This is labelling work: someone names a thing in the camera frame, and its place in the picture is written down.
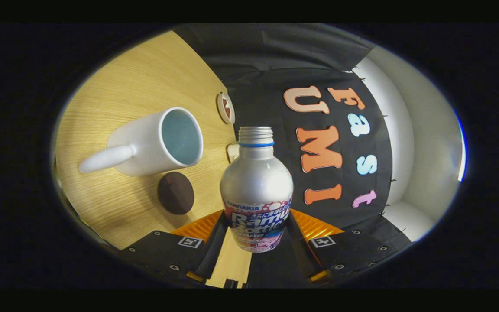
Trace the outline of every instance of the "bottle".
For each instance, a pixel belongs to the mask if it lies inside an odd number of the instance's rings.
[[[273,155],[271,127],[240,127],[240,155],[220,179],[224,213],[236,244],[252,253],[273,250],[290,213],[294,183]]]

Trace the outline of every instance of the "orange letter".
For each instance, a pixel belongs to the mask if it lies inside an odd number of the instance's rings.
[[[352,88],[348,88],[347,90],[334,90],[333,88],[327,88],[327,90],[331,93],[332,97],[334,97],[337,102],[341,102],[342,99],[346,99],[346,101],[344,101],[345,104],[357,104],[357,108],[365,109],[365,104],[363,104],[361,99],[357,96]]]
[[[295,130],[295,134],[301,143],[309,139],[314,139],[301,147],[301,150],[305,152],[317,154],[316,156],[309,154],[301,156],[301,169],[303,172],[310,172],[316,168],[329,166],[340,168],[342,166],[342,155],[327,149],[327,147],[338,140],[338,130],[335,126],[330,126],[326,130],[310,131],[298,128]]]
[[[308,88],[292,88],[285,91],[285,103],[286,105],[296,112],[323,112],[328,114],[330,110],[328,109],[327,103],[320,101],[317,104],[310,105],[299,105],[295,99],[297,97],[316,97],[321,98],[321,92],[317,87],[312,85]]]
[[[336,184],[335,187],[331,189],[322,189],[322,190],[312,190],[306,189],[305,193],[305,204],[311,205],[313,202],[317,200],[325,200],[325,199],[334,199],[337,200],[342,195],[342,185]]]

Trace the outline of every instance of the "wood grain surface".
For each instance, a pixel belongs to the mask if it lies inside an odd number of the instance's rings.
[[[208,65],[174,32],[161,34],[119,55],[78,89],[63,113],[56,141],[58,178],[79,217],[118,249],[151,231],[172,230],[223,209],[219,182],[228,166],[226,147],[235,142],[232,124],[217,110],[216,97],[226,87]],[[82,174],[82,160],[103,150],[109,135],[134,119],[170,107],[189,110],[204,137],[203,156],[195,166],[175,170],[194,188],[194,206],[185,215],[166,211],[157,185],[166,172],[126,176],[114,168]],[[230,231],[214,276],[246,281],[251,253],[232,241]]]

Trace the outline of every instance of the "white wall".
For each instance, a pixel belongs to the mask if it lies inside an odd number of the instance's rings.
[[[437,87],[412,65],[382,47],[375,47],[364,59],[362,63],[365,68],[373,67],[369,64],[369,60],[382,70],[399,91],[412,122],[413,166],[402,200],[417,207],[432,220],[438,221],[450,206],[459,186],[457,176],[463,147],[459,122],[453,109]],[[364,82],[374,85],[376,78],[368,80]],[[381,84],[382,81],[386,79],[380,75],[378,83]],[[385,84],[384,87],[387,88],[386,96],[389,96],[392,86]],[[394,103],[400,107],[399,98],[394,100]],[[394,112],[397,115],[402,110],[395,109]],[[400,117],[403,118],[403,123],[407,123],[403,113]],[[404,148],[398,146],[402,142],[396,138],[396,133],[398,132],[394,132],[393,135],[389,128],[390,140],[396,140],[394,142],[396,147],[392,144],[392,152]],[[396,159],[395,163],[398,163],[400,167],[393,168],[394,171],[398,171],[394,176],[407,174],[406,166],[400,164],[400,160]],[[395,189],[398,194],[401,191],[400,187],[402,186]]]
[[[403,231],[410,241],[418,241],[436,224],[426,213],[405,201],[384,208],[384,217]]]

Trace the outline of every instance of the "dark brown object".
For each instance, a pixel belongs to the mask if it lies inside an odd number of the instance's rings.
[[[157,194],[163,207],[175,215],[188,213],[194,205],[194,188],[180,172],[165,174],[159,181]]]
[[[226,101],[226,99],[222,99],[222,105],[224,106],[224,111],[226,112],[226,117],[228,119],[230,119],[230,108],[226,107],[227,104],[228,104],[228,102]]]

----------------

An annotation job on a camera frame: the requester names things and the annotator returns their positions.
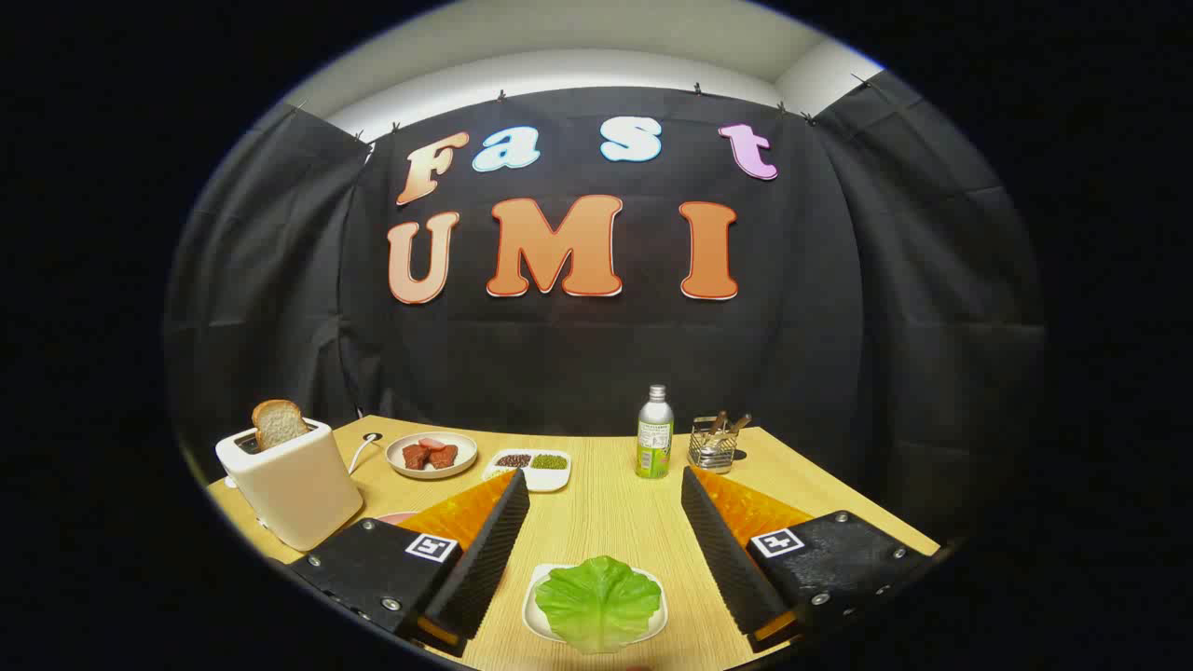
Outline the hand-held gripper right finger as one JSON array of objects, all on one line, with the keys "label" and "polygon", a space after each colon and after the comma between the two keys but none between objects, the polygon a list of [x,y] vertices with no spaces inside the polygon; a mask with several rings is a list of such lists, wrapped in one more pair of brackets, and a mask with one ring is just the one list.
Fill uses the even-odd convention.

----------------

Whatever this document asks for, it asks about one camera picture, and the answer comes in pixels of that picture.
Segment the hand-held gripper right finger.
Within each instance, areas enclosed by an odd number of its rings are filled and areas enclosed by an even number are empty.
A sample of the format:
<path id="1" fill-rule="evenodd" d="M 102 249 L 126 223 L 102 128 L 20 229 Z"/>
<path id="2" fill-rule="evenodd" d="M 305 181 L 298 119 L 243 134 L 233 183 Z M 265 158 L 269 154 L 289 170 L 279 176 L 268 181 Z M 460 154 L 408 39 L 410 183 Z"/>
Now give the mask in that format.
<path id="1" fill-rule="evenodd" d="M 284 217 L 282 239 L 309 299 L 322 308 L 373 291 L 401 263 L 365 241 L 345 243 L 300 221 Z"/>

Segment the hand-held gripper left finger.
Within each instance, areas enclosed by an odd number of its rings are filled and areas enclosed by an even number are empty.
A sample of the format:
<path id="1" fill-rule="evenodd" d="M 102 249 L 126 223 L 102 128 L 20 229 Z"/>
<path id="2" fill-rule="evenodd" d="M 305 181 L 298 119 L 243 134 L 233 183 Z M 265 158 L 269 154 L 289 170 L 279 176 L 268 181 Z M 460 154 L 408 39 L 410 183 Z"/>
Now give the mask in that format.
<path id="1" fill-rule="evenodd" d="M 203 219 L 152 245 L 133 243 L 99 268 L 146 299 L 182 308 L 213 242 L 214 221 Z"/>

----------------

#### Task goal:
Scan the records for the string "Segment". Copy each line in which it appears.

#### Result:
Segment the hand-held gripper right finger.
Segment the hand-held gripper left finger.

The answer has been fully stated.